Cerca  400 famílias do MST ocuparam, nesta quinta-feira(5), mais uma área pertencente ao grupo falido MMX, do empresário Eike Batista, condenado à 30 anos de prisão. O terreno fica em São Joaquim de Bicas, região metropolitana de Belo Horizonte.

É a quarta fazenda pertencente à MMX que o MST ocupa na região. As mesmas famílias ocuparam na última terça-feira (3) uma área em Igarapé, também na região  metropolitana.
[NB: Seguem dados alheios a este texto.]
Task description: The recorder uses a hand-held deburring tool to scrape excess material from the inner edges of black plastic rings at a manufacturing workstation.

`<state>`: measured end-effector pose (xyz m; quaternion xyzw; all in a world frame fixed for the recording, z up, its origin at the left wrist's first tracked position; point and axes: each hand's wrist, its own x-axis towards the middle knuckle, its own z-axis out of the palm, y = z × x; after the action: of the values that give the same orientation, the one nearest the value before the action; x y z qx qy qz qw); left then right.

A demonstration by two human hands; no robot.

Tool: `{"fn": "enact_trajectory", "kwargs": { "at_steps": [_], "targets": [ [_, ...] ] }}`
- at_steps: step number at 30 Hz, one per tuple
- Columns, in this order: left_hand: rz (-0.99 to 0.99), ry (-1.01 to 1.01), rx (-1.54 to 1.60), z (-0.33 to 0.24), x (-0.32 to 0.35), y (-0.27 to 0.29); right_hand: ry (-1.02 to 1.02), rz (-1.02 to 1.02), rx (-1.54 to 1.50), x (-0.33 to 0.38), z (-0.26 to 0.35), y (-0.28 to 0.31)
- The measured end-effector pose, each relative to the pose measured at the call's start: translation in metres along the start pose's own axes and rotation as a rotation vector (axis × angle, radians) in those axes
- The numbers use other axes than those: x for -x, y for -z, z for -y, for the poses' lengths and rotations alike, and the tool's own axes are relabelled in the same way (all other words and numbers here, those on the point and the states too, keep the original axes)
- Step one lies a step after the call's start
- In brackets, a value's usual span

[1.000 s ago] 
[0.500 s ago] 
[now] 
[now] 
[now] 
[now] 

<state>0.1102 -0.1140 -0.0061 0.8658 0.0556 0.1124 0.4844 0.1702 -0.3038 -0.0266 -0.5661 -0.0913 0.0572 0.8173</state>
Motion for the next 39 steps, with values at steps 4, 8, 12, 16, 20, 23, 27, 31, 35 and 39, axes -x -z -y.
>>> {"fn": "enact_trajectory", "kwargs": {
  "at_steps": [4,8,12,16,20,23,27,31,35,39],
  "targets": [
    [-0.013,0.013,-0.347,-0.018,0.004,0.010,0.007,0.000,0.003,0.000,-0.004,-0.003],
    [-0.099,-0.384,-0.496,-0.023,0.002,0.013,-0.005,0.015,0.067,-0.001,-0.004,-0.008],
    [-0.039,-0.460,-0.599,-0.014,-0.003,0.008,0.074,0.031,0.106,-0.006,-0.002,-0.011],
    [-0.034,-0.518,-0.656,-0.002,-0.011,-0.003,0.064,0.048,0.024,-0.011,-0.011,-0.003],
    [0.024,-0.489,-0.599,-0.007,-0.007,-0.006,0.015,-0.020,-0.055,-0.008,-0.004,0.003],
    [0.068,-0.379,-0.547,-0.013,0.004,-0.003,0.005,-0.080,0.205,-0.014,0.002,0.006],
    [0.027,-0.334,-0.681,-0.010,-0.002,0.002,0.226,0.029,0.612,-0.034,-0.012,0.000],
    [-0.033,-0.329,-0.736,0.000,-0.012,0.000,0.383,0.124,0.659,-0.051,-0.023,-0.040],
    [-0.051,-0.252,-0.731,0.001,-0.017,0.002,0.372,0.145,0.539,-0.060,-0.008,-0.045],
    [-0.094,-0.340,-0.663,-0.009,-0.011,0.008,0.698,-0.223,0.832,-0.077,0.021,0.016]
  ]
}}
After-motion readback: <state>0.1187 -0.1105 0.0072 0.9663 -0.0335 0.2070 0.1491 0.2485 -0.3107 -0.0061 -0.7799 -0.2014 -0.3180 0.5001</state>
Segundo à coordenação da ocupação, diante da reação policial, o MST decidiu se retirar do local para preservar a integridade física dos ocupantes.
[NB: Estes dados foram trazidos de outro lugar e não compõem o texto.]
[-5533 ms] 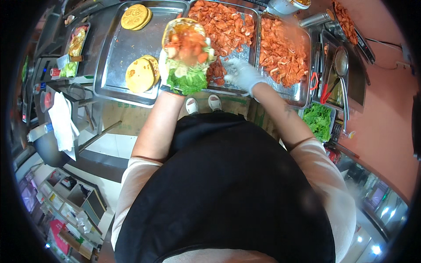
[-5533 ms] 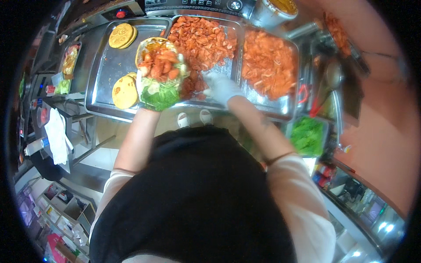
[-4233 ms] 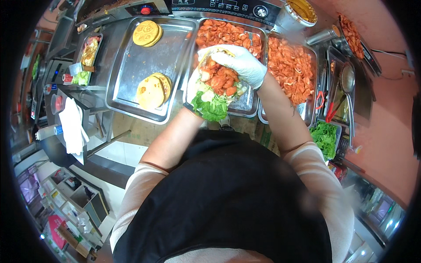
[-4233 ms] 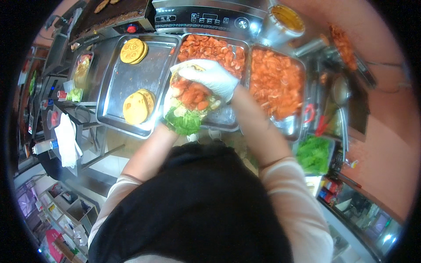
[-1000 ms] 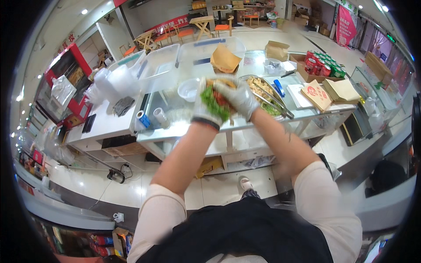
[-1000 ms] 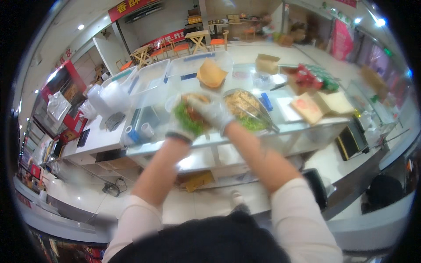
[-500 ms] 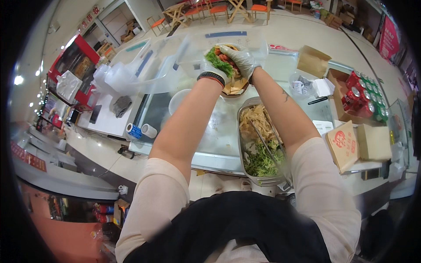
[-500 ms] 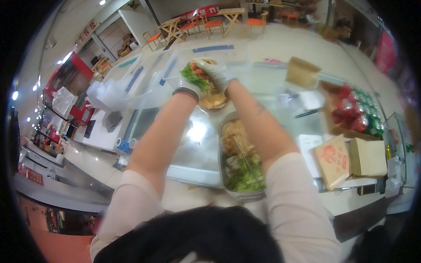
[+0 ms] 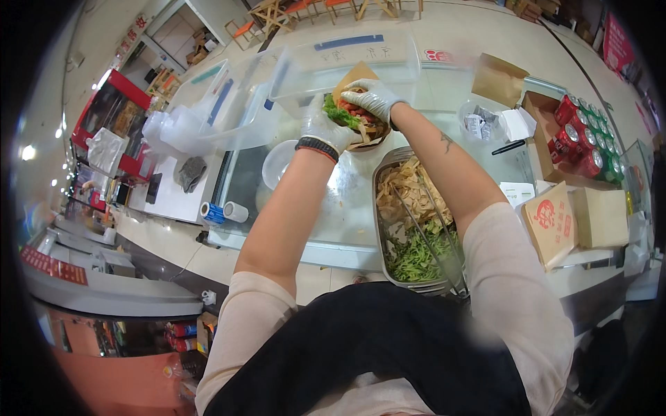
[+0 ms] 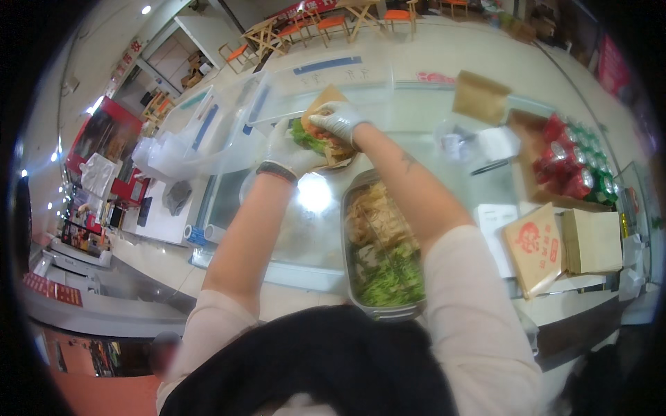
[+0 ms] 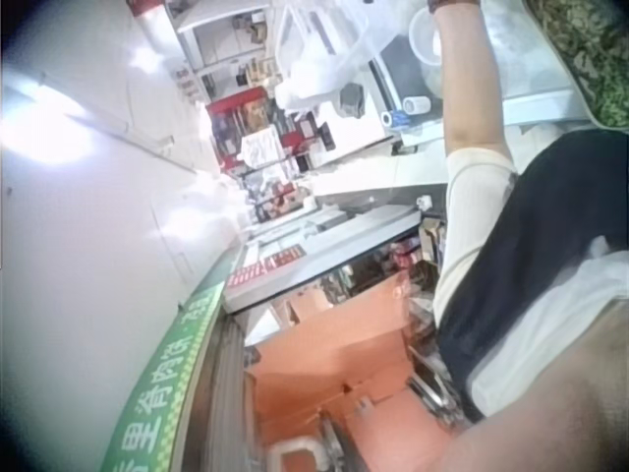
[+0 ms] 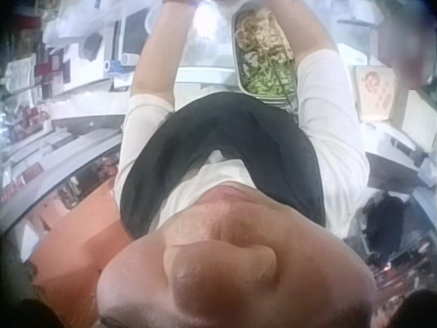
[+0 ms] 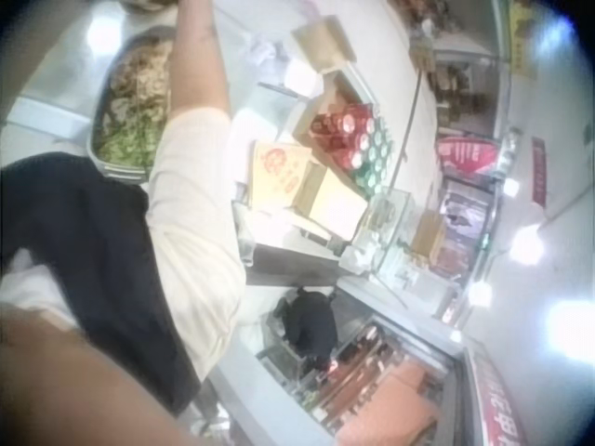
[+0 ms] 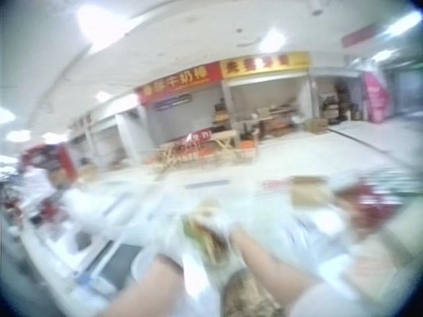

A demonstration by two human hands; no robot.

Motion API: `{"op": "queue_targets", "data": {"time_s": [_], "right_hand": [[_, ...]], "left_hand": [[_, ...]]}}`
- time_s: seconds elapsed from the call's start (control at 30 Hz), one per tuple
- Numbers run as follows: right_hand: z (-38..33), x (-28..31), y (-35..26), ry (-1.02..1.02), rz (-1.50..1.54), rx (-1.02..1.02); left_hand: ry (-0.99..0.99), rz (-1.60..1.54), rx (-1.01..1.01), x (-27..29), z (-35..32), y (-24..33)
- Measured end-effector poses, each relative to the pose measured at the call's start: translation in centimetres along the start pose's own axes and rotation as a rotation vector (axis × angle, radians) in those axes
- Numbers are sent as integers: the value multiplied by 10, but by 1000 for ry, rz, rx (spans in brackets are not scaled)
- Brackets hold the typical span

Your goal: The person prepares a wrap by spreading sauce on a flatbread, adding lettuce, shredded vegetables, and cooked meat. They then fold the wrap, place it into a paper bag, and hand it to a customer.

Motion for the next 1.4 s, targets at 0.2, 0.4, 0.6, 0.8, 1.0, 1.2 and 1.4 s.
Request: {"op": "queue_targets", "data": {"time_s": [0.2, 0.4, 0.6, 0.8, 1.0, 1.2, 1.4], "right_hand": [[24, 2, 12, 30, -387, 263], [7, -11, 11, -55, -514, 175], [4, -19, 18, -107, -820, 217], [-10, -46, -66, 31, -511, 376], [-73, -202, -54, -481, -952, 516], [-68, -238, -12, -587, -1332, 408], [-73, -242, -22, -562, -1227, 445]], "left_hand": [[-135, 56, 25, -8, -24, 7], [107, 28, -26, 0, -69, 27], [-80, -58, -124, 40, -132, 79], [-49, -322, -300, 132, -188, 113], [138, -382, -322, 199, -216, 86], [253, -286, -249, 228, -212, 46], [313, -205, -148, 241, -188, 18]]}}
Point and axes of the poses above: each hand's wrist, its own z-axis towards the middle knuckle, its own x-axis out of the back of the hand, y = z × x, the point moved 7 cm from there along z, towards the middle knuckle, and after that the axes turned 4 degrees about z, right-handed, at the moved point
Os outros dois acampamentos do moviemento são o “Maria da Conceição”, em Itatiaiuçu, onde estão desde março do ano passado e o “Pátria Livre”, também em São Joaquim de Bicas, ocupado desde 26 de julho de 2017.

“O comando da polícia cumpriu ordens dadas na nossa frente pelos encarregados da MMX para nos expulsar, como prezamos pela integridade das famílias e não é do nosso interesse o confronto, nós saimos”, afirmou a dirigente estadual do MST, Mirinha Muniz.

Na ocupação desta quinta-feira (5), a coordenação afirma que o movimento está preparado para resistir. “Já estamos organizados, com água e mantimentos, e não vamos abrir mão da nossa luta em prol do trabalhador e do país”, afirmou Mirinha. 

A PM havia informado que tem conhecimento da nova ocupação, mas que ainda não foi acionada para fazer a reitegração de posse. Militares estiveram na portaria do acampamento, mas se retiraram por volta das 16h. O grupo MMX foi procurado pela reportagem, mas não foi encontrado.

A  coordenação do MST ainda afirmou que a ação integra a campanha de memória do MST que, em 2018, completou 30 anos de organização em Minas Gerais.

Codenação

O juiz Marcelo Bretas condenou Eike Batista há 30 anos de prisão  na ação penal em que é acusado de ter pago propina ao ex-governador Sérgio Cabral (MDB). É a primeira condenação do empresário.

A sentença, proferida nesta terça-feira (2), é decorrente da Operação Eficiência, na qual Eike foi acusado de ter pago U$S 16,5 milhões em 2010 (cerca de R$ 30 milhões à época) a Cabral.